ACTION ITEM: Write out the data word for word and omit every picture.

----------

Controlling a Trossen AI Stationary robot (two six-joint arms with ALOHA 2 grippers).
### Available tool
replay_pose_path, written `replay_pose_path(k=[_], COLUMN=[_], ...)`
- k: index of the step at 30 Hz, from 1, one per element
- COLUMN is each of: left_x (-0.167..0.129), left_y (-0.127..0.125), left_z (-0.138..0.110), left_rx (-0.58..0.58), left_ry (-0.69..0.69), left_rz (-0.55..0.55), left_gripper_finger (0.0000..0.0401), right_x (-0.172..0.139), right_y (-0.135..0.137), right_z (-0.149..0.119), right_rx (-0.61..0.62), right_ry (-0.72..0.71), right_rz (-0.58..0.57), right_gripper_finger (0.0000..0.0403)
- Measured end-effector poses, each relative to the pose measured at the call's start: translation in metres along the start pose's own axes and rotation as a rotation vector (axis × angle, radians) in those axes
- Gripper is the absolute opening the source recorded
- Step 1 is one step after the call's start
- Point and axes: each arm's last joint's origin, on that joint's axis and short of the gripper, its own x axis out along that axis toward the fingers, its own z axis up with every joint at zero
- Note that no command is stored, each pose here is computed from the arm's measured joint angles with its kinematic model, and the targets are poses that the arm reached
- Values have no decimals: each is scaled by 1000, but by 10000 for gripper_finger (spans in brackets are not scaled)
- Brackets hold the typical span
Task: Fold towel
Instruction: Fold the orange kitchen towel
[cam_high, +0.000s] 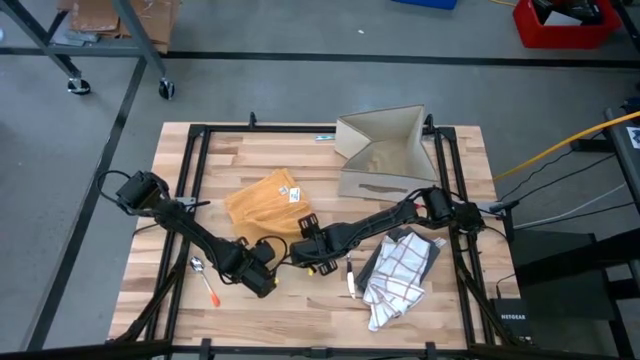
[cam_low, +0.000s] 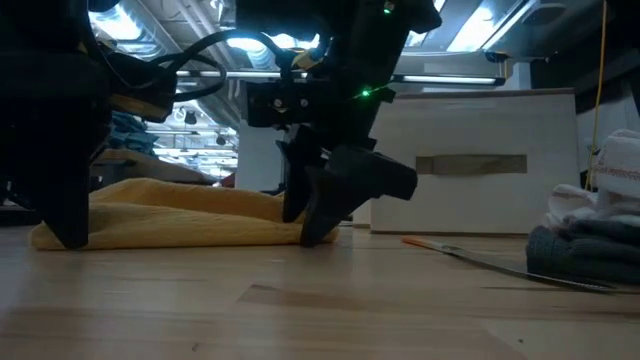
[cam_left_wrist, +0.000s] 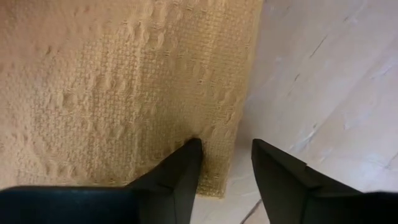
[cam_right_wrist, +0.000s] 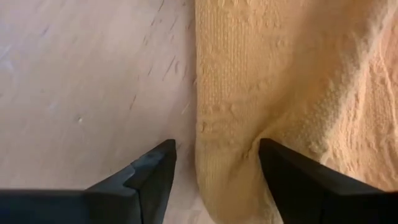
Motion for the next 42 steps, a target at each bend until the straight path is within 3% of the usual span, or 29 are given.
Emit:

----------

SOLUTION TO THIS TASK:
Controlling a Trossen AI Stationary robot (two six-joint arms with ALOHA 2 grippers).
### Available tool
replay_pose_path, written `replay_pose_path(k=[_], COLUMN=[_], ...)`
- k: index of the step at 30 Hz, from 1, one per element
- COLUMN is each of: left_x (-0.167..0.129), left_y (-0.127..0.125), left_z (-0.138..0.110), left_rx (-0.58..0.58), left_ry (-0.69..0.69), left_rz (-0.55..0.55), left_gripper_finger (0.0000..0.0401), right_x (-0.172..0.139), right_y (-0.135..0.137), right_z (-0.149..0.119), right_rx (-0.61..0.62), right_ry (-0.72..0.71), right_rz (-0.58..0.57), right_gripper_finger (0.0000..0.0403)
- Measured end-effector poses, each relative to the pose measured at the call's start: translation in metres along the start pose's own axes and rotation as a rotation vector (axis × angle, radians) in those axes
- Gripper is the absolute opening the source recorded
- Step 1 is one step after the call's start
- Point and axes: each arm's last joint's origin, on that joint's axis and short of the gripper, its own x axis out along that axis toward the fingers, its own z axis up with every joint at zero
- Note that no command is stored, each pose here is computed from the arm's measured joint angles with its kinematic model, and the targets are poses that the arm reached
- Values have no decimals: each is scaled by 1000, but by 10000 for gripper_finger (spans in brackets are not scaled)
- Brackets hold the typical span
Task: Fold towel
Instruction: Fold the orange kitchen towel
[cam_high, +0.000s] 
[cam_low, +0.000s] 
[cam_left_wrist, +0.000s] 
[cam_right_wrist, +0.000s] 
Motion for the next 42 steps, a target at each bend until the straight path is within 3% of the usual span, or 29 are given.
Emit:

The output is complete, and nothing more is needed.